### DATA SHOWN ###

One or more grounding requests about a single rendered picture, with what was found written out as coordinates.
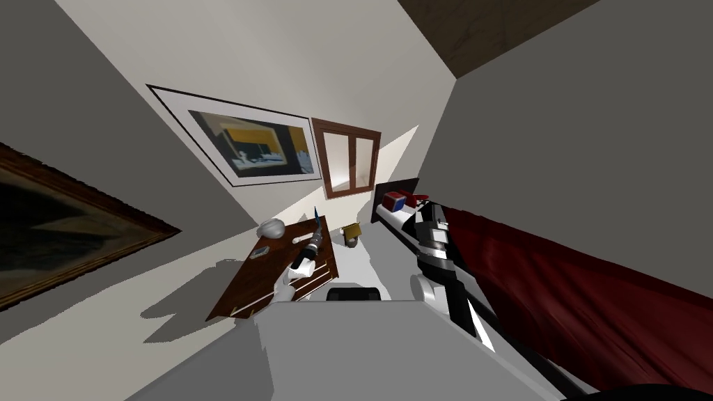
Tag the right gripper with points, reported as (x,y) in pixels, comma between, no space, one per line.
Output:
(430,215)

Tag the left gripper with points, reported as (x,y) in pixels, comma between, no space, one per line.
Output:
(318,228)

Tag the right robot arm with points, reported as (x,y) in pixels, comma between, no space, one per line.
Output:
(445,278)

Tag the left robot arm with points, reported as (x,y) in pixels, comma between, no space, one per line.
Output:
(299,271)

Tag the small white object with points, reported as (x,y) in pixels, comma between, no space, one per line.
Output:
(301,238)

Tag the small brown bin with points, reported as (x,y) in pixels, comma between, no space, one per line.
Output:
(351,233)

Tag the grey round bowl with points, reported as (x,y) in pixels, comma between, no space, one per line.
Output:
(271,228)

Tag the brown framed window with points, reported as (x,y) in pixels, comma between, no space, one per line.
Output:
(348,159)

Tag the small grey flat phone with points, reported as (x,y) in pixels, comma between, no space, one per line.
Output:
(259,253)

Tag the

###
### DATA SHOWN ###

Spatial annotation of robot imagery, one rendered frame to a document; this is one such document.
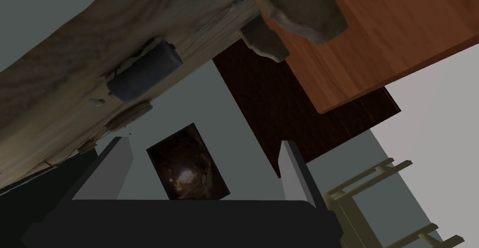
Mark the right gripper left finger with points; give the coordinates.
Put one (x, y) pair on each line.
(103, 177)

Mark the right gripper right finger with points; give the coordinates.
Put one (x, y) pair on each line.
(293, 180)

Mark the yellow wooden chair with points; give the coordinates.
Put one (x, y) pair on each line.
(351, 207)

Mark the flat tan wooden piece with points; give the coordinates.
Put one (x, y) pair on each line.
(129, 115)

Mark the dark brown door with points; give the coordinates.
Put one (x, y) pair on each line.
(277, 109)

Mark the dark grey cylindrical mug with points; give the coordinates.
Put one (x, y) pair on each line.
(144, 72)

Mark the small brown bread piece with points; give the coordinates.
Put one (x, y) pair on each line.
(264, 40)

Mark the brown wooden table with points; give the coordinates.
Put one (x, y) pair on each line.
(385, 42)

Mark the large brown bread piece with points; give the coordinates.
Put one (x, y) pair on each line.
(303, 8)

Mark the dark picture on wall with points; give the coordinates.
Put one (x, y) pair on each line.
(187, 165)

###

Find every line above that contains the word "finger", and return each one.

Mark the right gripper left finger with points; give the coordinates.
Mark the right gripper right finger with points; give the coordinates.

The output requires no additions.